Improving Oriental Melon Leaf Disease Classification via DCGAN-Based Image Augmentation

Abstract

Deep learning-based plant disease classification models often suffer from performance degradation when training data are limited. Hence, generative models offer a promising solution for model performance in plant disease classification. In this work, images representing powdery mildew, downy mildew, and healthy plant leaves were generated using traditional augmentation methods as well as both DCGAN and a modified DCGAN featuring residual connection blocks with varied activation functions. Evaluation metrics IS and FID revealed that the modified DCGAN consistently produced generative images with strong class-distinctive features and greater overall diversity compared to basic GAN methods, with an IS increment of 7.9% to 11.54% and FID decrement of 6.6% to 7.8%. After selecting the best augmentation method, we input the generated images into the training sets for the classification models, AlexNet, VGG16, and Goog-LeNet, to measure improvements in disease recognition.

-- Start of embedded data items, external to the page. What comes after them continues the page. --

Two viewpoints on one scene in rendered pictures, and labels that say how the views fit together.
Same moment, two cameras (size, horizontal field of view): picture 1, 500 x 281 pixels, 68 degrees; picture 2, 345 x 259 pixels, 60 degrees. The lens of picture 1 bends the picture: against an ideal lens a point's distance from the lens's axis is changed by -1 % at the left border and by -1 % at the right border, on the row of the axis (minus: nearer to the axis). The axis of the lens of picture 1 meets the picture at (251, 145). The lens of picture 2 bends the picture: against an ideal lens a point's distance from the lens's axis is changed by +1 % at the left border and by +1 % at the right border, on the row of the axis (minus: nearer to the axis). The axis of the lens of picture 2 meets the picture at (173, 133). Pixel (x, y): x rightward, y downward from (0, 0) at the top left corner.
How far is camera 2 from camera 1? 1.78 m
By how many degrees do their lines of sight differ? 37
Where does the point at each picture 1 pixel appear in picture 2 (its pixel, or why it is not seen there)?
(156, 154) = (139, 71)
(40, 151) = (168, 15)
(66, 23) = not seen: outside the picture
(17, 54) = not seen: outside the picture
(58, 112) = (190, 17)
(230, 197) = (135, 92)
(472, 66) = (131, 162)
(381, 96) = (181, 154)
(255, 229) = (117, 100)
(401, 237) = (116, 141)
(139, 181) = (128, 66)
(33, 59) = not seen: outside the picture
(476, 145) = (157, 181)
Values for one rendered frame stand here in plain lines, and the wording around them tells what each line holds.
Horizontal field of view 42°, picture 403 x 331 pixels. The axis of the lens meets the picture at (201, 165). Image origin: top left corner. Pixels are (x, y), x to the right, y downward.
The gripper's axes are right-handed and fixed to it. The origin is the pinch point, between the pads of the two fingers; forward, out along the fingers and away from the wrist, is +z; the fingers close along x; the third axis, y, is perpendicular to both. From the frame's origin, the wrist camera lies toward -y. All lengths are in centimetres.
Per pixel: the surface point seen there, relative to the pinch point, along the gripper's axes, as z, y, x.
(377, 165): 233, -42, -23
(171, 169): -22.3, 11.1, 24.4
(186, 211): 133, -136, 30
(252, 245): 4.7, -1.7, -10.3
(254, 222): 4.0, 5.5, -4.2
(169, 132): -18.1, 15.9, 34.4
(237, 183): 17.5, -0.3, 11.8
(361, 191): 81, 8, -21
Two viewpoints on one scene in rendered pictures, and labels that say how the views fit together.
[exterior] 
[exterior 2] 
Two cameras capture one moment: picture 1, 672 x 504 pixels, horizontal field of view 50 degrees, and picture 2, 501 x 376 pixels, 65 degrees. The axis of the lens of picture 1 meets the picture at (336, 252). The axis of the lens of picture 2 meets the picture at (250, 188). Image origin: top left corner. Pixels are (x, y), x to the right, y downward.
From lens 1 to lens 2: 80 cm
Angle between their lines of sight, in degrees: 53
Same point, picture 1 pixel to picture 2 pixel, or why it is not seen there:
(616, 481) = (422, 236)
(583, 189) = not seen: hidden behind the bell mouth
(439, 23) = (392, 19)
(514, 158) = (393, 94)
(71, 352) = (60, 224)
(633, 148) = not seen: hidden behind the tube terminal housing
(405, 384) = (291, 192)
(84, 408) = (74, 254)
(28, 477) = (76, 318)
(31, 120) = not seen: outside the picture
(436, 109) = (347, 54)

All classifiers benefited from the augmented datasets, with the modified DCGAN-based augmentation yielding the highest precision, recall, and accuracy. GoogLeNet outperformed all classification models, with an overall precision, recall, and F1-Score value of 98%. Notably, this generative approach minimized errors between visually similar categories, such as powdery mildew and healthy samples, by capturing subtle morphological differences. The results confirm that class-aware generative augmentation can both expand the number of training images and preserve the critical features necessary for discrimination, significantly boosting model effectiveness. These advances show the practical potential of generative models not only to enrich datasets but also to improve the accuracy and robustness of plant disease detection for real-world agricultural scenarios.